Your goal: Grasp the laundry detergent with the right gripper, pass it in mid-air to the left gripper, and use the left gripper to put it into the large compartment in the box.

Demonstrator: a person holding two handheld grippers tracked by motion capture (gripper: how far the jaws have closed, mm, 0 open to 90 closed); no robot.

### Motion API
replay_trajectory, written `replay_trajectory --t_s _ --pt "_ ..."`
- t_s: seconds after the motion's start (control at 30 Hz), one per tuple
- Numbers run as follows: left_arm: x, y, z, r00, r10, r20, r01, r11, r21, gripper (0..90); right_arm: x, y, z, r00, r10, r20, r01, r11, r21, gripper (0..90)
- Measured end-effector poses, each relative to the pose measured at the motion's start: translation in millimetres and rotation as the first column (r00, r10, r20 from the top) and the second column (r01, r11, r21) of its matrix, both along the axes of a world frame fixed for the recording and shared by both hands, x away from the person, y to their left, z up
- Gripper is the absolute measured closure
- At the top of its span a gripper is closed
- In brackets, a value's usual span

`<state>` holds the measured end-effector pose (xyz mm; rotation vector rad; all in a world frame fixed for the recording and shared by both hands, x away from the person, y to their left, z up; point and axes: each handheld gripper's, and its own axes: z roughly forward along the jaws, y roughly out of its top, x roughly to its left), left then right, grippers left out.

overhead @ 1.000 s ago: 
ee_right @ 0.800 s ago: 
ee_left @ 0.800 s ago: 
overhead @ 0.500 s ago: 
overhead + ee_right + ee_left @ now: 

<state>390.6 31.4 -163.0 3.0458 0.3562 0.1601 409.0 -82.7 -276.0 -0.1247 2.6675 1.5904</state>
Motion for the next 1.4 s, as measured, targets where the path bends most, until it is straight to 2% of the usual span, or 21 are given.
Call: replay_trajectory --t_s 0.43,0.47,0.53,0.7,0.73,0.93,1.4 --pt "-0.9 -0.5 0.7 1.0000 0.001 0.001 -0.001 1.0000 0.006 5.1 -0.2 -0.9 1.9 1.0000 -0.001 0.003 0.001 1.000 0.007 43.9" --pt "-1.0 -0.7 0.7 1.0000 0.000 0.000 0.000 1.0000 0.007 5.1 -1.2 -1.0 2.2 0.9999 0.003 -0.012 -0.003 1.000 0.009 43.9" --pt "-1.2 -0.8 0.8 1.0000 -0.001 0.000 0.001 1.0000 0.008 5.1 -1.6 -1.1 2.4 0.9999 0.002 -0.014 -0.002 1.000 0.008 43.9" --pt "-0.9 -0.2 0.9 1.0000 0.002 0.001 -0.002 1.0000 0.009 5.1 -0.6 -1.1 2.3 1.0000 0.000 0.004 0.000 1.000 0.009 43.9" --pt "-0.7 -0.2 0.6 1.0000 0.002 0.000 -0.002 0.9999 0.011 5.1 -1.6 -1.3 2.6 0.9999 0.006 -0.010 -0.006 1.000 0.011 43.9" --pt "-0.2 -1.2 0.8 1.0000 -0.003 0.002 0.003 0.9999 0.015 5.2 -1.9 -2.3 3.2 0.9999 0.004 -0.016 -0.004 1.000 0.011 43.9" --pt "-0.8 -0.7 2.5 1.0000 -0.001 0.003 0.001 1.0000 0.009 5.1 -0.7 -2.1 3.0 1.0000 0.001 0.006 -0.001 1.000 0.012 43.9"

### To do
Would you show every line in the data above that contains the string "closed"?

### Answer space
Demonstrator: a person holding two handheld grippers tracked by motion capture (gripper: how far the jaws have closed, mm, 0 open to 90 closed); no robot.
- At the top of its span a gripper is closed

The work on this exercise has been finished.